[v7] large atomic writes for xfs

[PATCH v7 09/14] xfs: add large atomic writes checks in xfs_direct_write_iomap_begin()

Posted by John Garry 10 months ago

For when large atomic writes (> 1x FS block) are supported, there will be
various occasions when HW offload may not be possible.

Such instances include:
- unaligned extent mapping wrt write length
- extent mappings which do not cover the full write, e.g. the write spans
  sparse or mixed-mapping extents
- the write length is greater than HW offload can support

In those cases, we need to fallback to the CoW-based atomic write mode. For
this, report special code -ENOPROTOOPT to inform the caller that HW
offload-based method is not possible.

In addition to the occasions mentioned, if the write covers an unallocated
range, we again judge that we need to rely on the CoW-based method when we
would need to allocate anything more than 1x block. This is because if we
allocate less blocks that is required for the write, then again HW
offload-based method would not be possible. So we are taking a pessimistic
approach to writes covering unallocated space.

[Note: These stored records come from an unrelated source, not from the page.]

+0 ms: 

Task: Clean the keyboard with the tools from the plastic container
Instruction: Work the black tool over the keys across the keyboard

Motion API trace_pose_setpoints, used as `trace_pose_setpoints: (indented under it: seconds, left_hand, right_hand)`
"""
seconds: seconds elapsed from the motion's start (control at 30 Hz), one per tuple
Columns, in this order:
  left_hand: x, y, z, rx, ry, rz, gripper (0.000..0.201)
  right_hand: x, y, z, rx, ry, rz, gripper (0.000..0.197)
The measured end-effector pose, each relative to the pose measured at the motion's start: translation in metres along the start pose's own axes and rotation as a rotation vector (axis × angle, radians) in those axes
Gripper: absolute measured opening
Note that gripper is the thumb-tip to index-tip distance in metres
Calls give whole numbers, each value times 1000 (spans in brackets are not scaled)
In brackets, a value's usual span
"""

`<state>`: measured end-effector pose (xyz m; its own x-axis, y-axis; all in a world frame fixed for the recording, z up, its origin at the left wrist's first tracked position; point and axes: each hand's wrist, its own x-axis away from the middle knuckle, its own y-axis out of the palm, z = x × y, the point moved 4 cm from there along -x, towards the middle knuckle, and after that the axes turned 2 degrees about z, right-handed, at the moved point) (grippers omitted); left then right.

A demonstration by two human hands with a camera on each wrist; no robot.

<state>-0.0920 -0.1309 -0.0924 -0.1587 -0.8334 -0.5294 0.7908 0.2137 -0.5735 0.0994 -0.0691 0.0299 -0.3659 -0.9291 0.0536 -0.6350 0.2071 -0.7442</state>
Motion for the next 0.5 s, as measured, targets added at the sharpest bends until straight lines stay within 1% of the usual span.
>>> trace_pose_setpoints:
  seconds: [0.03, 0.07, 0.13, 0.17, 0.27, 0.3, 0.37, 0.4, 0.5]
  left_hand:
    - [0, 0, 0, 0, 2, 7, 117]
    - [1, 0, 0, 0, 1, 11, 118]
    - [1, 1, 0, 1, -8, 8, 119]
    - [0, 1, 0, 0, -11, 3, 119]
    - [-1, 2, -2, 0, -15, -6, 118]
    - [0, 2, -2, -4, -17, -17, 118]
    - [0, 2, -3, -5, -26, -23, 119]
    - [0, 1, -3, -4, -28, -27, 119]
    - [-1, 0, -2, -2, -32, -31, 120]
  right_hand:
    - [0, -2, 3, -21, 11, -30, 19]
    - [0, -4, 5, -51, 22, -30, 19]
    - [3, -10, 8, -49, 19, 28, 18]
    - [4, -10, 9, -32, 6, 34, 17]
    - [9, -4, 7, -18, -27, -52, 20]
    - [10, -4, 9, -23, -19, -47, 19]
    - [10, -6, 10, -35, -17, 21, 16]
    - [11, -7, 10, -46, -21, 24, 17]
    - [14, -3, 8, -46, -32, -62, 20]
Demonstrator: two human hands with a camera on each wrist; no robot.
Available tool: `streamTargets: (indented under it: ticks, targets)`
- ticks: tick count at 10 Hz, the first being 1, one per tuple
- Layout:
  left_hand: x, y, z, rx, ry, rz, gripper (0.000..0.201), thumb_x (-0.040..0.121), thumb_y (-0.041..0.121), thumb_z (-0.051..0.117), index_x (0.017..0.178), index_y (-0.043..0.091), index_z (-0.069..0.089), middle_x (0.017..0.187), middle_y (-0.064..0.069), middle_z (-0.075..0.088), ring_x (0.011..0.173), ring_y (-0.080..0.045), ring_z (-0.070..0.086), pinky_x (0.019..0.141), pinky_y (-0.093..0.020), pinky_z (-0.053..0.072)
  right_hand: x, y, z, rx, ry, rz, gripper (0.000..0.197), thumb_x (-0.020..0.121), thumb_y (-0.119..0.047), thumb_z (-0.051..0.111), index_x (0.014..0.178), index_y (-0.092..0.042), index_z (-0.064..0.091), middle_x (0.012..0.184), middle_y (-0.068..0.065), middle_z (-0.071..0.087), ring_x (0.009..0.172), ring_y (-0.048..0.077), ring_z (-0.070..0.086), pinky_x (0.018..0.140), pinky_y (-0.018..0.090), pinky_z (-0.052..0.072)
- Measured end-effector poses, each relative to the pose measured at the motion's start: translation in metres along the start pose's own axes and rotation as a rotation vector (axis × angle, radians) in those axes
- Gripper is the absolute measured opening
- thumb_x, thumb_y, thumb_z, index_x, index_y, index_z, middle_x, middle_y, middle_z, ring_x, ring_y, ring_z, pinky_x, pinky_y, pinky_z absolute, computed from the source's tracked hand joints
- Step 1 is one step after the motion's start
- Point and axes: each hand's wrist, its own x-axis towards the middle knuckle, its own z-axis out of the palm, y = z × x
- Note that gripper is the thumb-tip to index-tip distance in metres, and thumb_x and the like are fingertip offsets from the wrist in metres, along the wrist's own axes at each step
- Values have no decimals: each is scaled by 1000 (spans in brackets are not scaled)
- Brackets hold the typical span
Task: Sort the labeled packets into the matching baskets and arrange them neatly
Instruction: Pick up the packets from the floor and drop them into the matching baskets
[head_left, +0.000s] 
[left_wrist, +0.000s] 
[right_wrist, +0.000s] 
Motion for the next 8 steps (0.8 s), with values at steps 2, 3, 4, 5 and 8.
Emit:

Signed-off-by: John Garry <john.g.garry@oracle.com>
Reviewed-by: "Darrick J. Wong" <djwong@kernel.org>
---
 fs/xfs/xfs_iomap.c | 65 ++++++++++++++++++++++++++++++++++++++++++++--
 1 file changed, 63 insertions(+), 2 deletions(-)

diff --git a/fs/xfs/xfs_iomap.c b/fs/xfs/xfs_iomap.c
index 049655ebc3f7..02bb8257ea24 100644
--- a/fs/xfs/xfs_iomap.c
+++ b/fs/xfs/xfs_iomap.c
@@ -798,6 +798,41 @@ imap_spans_range(
 	return true;
 }
 
+static bool
+xfs_bmap_hw_atomic_write_possible(
+	struct xfs_inode	*ip,
+	struct xfs_bmbt_irec	*imap,
+	xfs_fileoff_t		offset_fsb,
+	xfs_fileoff_t		end_fsb)
+{
+	struct xfs_mount	*mp = ip->i_mount;
+	xfs_fsize_t		len = XFS_FSB_TO_B(mp, end_fsb - offset_fsb);
+
+	/*
+	 * atomic writes are required to be naturally aligned for disk blocks,
+	 * which ensures that we adhere to block layer rules that we won't
+	 * straddle any boundary or violate write alignment requirement.
+	 */
+	if (!IS_ALIGNED(imap->br_startblock, imap->br_blockcount))
+		return false;
+
+	/*
+	 * Spanning multiple extents would mean that multiple BIOs would be
+	 * issued, and so would lose atomicity required for REQ_ATOMIC-based
+	 * atomics.
+	 */
+	if (!imap_spans_range(imap, offset_fsb, end_fsb))
+		return false;
+
+	/*
+	 * The ->iomap_begin caller should ensure this, but check anyway.
+	 */
+	if (len > xfs_inode_buftarg(ip)->bt_bdev_awu_max)
+		return false;
+
+	return true;
+}
+
 static int
 xfs_direct_write_iomap_begin(
 	struct inode		*inode,
@@ -812,9 +847,11 @@ xfs_direct_write_iomap_begin(
 	struct xfs_bmbt_irec	imap, cmap;
 	xfs_fileoff_t		offset_fsb = XFS_B_TO_FSBT(mp, offset);
 	xfs_fileoff_t		end_fsb = xfs_iomap_end_fsb(mp, offset, length);
+	xfs_fileoff_t		orig_end_fsb = end_fsb;
 	int			nimaps = 1, error = 0;
 	bool			shared = false;
 	u16			iomap_flags = 0;
+	bool			needs_alloc;
 	unsigned int		lockmode;
 	u64			seq;
 
@@ -875,13 +912,37 @@ xfs_direct_write_iomap_begin(
 				(flags & IOMAP_DIRECT) || IS_DAX(inode));
 		if (error)
 			goto out_unlock;
-		if (shared)
+		if (shared) {
+			if ((flags & IOMAP_ATOMIC) &&
+			    !xfs_bmap_hw_atomic_write_possible(ip, &cmap,
+					offset_fsb, end_fsb)) {
+				error = -ENOPROTOOPT;
+				goto out_unlock;
+			}
 			goto out_found_cow;
+		}
 		end_fsb = imap.br_startoff + imap.br_blockcount;
 		length = XFS_FSB_TO_B(mp, end_fsb) - offset;
 	}
 
-	if (imap_needs_alloc(inode, flags, &imap, nimaps))
+	needs_alloc = imap_needs_alloc(inode, flags, &imap, nimaps);
+
+	if (flags & IOMAP_ATOMIC) {
+		error = -ENOPROTOOPT;
+		/*
+		 * If we allocate less than what is required for the write
+		 * then we may end up with multiple extents, which means that
+		 * REQ_ATOMIC-based cannot be used, so avoid this possibility.
+		 */
+		if (needs_alloc && orig_end_fsb - offset_fsb > 1)
+			goto out_unlock;
+
+		if (!xfs_bmap_hw_atomic_write_possible(ip, &imap, offset_fsb,
+				orig_end_fsb))
+			goto out_unlock;
+	}
+
+	if (needs_alloc)
 		goto allocate_blocks;
 
 	/*
-- 
2.31.1

Re: [PATCH v7 09/14] xfs: add large atomic writes checks in xfs_direct_write_iomap_begin()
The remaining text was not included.